We are all in good health and spirits, one and all appearing to be of the same determination, that is, to persevere in making a passage to the north-west. Should we not be at home in the fall of 1848, or early in the spring of 1849 [this allowed for a four years' absence] you may anticipate that we have made the passage, or are likely to do so; and if so, it may be from five to six years-it might be into the seventh -ere we return; and should it be so, do not allow any person to dishearten you on the length of our absence, but look forward with hope, that Providence will at length of time restore us safely to you.'


An anecdote is related of Franklin in Barrow's volume, which shows how superior he held the claims of duty to those of personal feeling or convenience. When about to leave England in 1825, on his second expedition to explore the North American coast, his first wife was sinking under a fatal malady. She urged his departure on the day appointed, and he denied himself the sad satisfaction of waiting to close her eyes. She had employed some of the tedious hours of sickness in making for him a union flag, only to be unfurled when he reached the Polar Sea. This flag was hoisted when from the summit of Garry Island the sea, stretching free and unincumbered to the north, appeared in all its majesty. His companions hailed the outspread banner with joyful excitement, and Franklin, who had learned that his wife died the day after his departure, repressed all sign of painful emotion that he might not cloud their triumph at having planted the British colours on this island of the Polar Sea. Was this the man to turn back after one winter spent at the entrance of the strait where his enterprise did but commence?
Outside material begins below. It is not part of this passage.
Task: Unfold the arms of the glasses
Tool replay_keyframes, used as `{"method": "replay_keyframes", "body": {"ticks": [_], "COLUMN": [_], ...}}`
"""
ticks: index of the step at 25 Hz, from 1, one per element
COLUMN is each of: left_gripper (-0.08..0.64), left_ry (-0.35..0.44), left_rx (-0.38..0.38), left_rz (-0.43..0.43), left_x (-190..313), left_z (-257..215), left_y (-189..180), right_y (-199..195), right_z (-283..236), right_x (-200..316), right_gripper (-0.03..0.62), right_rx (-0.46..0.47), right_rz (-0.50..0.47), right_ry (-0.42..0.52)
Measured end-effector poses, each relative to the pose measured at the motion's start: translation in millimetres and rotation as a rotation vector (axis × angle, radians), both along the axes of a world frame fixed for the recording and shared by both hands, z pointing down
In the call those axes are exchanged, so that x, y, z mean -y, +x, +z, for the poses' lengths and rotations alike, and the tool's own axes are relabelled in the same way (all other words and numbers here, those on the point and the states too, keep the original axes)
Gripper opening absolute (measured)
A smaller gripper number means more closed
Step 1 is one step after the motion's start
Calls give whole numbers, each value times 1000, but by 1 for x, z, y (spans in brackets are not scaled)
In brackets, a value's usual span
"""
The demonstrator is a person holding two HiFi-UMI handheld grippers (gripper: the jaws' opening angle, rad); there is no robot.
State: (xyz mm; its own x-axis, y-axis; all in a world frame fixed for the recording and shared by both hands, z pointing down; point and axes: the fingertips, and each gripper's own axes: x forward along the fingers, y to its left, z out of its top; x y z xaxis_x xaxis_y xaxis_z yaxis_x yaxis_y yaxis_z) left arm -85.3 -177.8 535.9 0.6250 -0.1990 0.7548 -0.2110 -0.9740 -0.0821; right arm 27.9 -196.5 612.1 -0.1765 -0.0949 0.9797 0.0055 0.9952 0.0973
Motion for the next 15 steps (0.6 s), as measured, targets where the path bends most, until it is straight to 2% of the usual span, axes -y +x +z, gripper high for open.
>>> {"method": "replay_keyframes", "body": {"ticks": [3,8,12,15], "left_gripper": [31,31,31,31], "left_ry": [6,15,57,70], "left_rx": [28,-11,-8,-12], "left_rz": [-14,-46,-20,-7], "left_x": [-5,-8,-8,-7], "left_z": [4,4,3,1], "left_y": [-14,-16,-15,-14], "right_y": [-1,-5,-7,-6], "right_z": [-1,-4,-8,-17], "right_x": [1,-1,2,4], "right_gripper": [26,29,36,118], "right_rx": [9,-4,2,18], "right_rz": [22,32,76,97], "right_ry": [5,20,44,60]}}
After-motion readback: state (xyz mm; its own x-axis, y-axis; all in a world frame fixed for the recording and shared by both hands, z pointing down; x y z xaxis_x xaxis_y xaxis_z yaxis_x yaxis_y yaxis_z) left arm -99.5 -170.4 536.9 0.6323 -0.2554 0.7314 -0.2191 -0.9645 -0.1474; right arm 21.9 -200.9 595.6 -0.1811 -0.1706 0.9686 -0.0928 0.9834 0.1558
It has indeed been much the fashion of late to complain of the employment of naval commanders in a too advanced stage of life, and remarks of this nature have been made on the ultimate commission of Franklin. We saw him often, however, on the eve of his start, and assuredly, though well up in years, there was no sign whatever of any falling off either in muscular fibre or animal spirits. We may add that his government at Van Diemen's Land had not ended under altogether flattering circumstances, and, according to our information, few of his friends doubted that in embracing this new task he was not uninfluenced by a yearning to recover whatever of prestige he might have supposed himself to have lost as a civil administrator, by another and a crowning display of tact and energy in the department of his original distinction.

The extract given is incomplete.